More and more signs of domestic unrest are emerging from within China.
Recently, hundreds of Muslim women in black veils gathered outside the market in this oasis city in an impromptu protest. Some carried signs demanding an independent state.
"I saw the demonstration myself. There were 500 to 700 women in black, waving placards for East Turkestan," said Wu Jiangliang, a hydroelectric company employee.
China handled the unrest forcefully, ensuring the stability of a region rich in oil, coal and minerals. Police moved quickly to quell the March 23 protest, arresting numerous women and shooing others away. It drew only minor notice.
"The Chinese are too bad, really bad," said Hama. He said that the Chinese had broken up a protest of about 200 people last month. He put his wrists together as if handcuffed, saying, "I can't say more or I'll get arrested."
As China grapples with protests in Tibet, it also faces unrest on its Central Asian frontier. Resentment against the Chinese has long been an issue in the traditionally Muslim western region, which borders Afghanistan, Pakistan and Russia. Recent problems in Xinjiang came after nearly a month of anti-government riots and protests in Tibet and other provinces with sizable Tibetan populations.
Such clashes are growing as the Olympic Games approach, with the world's spotlight on China and its human rights record. However, the situation with the Muslim minority Uighurs is even more complicated because China worries about separatist sentiment.
And if you can believe the Chinese government, these unhappy muslims are beginning to take action.
China's Public Security Ministry said this month that it broke up a terror ring of 35 members of the East Turkestan Islamic Movement — a militant group that calls for separation from China and is on the U.S. terror list — in Xinjiang in recent weeks suspected of plotting to kidnap athletes, foreign journalists and other visitors to the August Olympics.
Last month, Chinese officials accused the East Turkestan Islamic Movement of trying to crash a domestic flight from Xinjiang, though the details of the case remain sketchy.
Analysts fear that the combination of Han immigration and government repression fosters a potentially violent despair among the Uighurs, whose adherence to Islam has been used by Beijing to demonize them at home and abroad sijnce 9/11.
"It's a systematic Chinese policy to portray Uighurs as splittists and terrorists," says Rebiya Kadeer, a businesswoman who now heads the American Uighur Association and is the leader of an exile movement seeking greater rights for her roughly nine million compatriots who live in Xinjiang. Like Mutallip, Kadeer was once a rich businesswoman in Xinjiang but fell afoul of the authorities and served a six year jail sentence for revealing state secrets to foreigners. Two of her sons are still in prison in China. "It's a Chinese tool to have the Han feel a sense of animosity toward Uighurs," Kadeer says. "Look at it now! They have extracted all the natural resources and the oil. We're left in the darkness."

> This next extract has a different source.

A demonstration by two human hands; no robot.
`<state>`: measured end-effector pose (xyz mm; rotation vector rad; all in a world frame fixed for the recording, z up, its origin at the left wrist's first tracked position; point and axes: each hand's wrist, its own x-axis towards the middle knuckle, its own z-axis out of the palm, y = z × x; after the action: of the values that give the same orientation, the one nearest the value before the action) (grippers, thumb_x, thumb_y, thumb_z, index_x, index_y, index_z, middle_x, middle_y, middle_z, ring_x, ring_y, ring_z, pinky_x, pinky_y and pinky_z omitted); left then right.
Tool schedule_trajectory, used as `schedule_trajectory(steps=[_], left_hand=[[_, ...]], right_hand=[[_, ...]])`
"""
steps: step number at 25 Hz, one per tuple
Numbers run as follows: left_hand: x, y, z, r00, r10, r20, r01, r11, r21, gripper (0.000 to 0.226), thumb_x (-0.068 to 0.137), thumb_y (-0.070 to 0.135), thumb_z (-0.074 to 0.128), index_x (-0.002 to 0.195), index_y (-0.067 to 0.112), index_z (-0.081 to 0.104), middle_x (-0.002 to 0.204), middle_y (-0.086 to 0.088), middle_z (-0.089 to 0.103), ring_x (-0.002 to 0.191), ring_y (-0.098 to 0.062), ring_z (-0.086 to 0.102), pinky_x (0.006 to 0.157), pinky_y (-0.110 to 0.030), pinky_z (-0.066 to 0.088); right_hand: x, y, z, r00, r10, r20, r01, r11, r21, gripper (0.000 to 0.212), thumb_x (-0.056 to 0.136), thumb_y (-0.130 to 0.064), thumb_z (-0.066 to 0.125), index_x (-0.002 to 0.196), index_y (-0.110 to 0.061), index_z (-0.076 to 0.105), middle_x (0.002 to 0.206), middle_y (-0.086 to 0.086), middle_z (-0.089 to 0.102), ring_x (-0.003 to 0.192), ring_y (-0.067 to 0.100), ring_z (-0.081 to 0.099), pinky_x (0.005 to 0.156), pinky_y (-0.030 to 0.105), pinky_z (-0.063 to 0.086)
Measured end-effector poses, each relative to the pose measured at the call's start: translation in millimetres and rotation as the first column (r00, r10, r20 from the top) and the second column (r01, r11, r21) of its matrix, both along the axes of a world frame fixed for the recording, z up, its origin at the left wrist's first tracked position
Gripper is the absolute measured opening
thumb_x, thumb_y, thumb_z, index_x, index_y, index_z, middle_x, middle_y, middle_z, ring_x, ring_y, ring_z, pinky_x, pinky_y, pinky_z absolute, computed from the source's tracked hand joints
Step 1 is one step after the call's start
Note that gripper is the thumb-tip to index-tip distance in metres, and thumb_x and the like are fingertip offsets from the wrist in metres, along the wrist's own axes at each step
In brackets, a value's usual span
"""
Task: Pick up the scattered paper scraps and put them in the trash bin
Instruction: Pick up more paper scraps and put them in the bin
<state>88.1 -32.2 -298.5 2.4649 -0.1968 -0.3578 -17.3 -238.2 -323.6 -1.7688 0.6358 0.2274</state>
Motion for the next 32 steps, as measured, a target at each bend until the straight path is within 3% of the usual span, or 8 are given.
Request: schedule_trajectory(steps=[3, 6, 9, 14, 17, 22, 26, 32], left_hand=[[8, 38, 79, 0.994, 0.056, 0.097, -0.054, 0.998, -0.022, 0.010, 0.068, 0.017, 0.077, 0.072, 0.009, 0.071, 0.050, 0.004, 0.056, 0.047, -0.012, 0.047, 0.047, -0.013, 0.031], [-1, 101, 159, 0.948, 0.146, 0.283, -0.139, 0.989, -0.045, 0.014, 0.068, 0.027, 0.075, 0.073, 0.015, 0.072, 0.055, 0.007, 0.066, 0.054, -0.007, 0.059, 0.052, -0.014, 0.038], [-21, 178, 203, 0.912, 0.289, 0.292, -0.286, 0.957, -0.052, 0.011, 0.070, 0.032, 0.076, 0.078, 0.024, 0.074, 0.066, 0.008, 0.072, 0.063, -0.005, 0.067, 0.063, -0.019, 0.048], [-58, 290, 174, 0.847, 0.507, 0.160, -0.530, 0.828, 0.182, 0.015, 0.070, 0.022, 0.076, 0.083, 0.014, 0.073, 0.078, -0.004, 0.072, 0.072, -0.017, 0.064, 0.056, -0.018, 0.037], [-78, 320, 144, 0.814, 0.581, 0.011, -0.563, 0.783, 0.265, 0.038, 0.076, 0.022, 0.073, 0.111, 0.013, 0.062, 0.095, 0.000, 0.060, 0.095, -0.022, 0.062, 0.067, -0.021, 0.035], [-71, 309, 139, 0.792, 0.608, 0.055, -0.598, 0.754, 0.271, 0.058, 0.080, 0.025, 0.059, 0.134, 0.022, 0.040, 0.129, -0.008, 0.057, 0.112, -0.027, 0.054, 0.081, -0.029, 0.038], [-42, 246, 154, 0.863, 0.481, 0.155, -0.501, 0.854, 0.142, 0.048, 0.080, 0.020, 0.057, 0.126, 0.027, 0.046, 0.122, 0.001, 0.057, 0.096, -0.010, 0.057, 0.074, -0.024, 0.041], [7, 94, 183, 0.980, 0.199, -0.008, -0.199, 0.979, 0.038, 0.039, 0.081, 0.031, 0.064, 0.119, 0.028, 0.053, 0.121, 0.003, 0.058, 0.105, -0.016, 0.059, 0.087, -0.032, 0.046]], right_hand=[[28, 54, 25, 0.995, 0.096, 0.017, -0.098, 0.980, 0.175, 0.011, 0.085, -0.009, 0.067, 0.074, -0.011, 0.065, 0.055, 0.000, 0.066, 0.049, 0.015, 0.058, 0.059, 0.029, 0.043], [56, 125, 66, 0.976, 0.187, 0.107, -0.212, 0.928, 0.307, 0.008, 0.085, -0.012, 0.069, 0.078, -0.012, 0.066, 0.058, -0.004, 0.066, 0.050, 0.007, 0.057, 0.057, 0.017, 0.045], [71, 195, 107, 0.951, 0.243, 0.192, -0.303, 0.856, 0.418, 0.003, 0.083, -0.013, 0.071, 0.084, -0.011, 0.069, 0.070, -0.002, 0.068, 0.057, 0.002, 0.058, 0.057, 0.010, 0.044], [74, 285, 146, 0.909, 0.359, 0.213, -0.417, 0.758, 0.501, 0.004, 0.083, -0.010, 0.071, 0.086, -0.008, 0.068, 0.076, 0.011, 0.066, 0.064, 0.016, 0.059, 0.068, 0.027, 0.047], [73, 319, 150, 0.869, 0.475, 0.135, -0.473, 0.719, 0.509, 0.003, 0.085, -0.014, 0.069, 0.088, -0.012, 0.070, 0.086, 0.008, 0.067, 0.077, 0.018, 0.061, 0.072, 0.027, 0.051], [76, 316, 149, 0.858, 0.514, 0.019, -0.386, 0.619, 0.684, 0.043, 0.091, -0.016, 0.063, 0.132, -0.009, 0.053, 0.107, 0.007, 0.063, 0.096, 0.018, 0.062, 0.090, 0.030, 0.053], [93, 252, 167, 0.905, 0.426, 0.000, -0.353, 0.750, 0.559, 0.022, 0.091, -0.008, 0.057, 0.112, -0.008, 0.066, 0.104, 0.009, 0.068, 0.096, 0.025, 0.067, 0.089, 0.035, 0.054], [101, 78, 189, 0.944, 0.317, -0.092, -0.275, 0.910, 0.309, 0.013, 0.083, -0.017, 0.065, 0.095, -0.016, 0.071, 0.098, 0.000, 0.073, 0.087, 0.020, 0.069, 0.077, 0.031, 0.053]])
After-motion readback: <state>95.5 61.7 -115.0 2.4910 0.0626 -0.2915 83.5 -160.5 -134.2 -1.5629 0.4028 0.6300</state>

Beijing's security chiefs see a more sinister trend at work. On three occasions — most recently on April 10 — officials in the Chinese capital have announced that security forces foiled planned attacks by what they called Muslim separatists groups from the province. Details were scant, but the most recent announcement alleged that some 45 Uighurs in the provincial capital Urumqi had been arrested in raids that uncovered plans to kidnap athletes and others attending the 2008 Beijing Olympics. An earlier report alleged that a young Uighur woman had tried to smuggle a bomb aboard a commercial aircraft in an attempt to bring it down.
The history of Muslims in China goes back a way.
The history of the Uighurs can be traced back 2,600 years. According to a history compiled by the London Uighur Ensemble, a group formed to popularize the traditional and popular music of the Uighurs, the nomadic tribes of that era rose "to challenge the Chinese Empire" and to become "the diplomatic arm of the Mongol invasion."
China's ethnic Uighurs are moderate Muslims who are related to the Turks. Like the Kurds of Asia Minor and the Tamils of Sri Lanka, the Uighurs are a dissatisfied transnational ethnic minority spread across several countries, without an independent homeland or a strong leader. They are located mainly China, but also Kyrgyzstan, Kazakhstan and Uzbekistan.
The London Ensemble notes that the ethnic minority "staged several uprisings" against the Nationalist Chinese government in the period before the Communists took control of the country. In 1933 and 1944, the Uighurs established an independent Islamic Eastern Turkestan republic, but that attempt at a nation state ended after military intervention by the Soviet Union. With the establishment of the Maoist government in China in 1949, the tribal homeland came under Chinese communist rule.
This whole thing has me confused. Who am I rooting for?